Goal of the exercise =
Print the whole listing again exactly, keeping no pictures in it.

====

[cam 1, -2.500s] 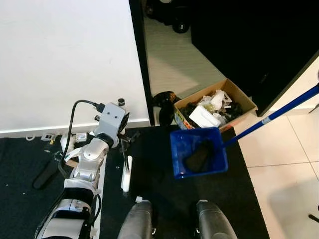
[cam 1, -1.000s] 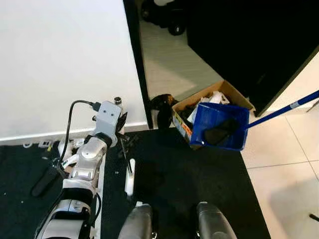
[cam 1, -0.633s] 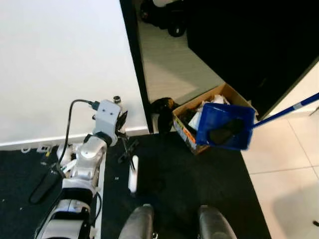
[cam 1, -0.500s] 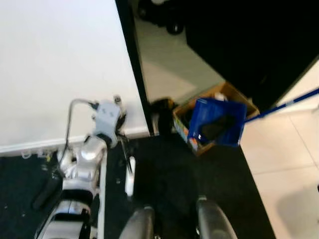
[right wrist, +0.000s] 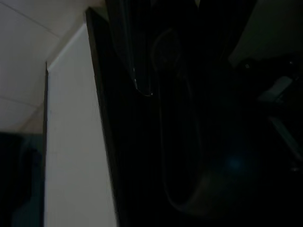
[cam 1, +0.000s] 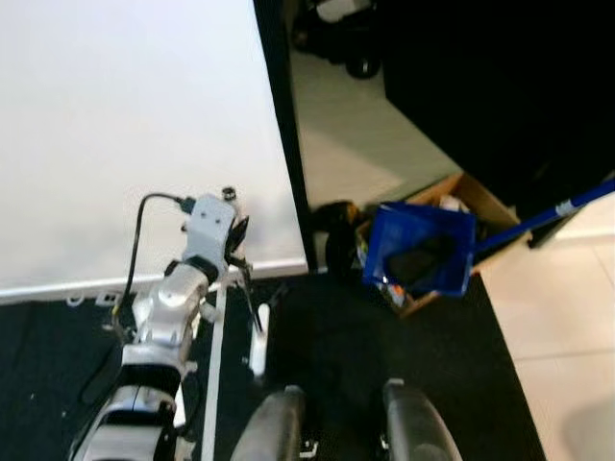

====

Response below =
[cam 1, -2.500s] 
[cam 1, -1.000s] 
[cam 1, -0.633s] 
[cam 1, -0.500s] 
[right wrist, +0.000s] 
[cam 1, +0.000s] 

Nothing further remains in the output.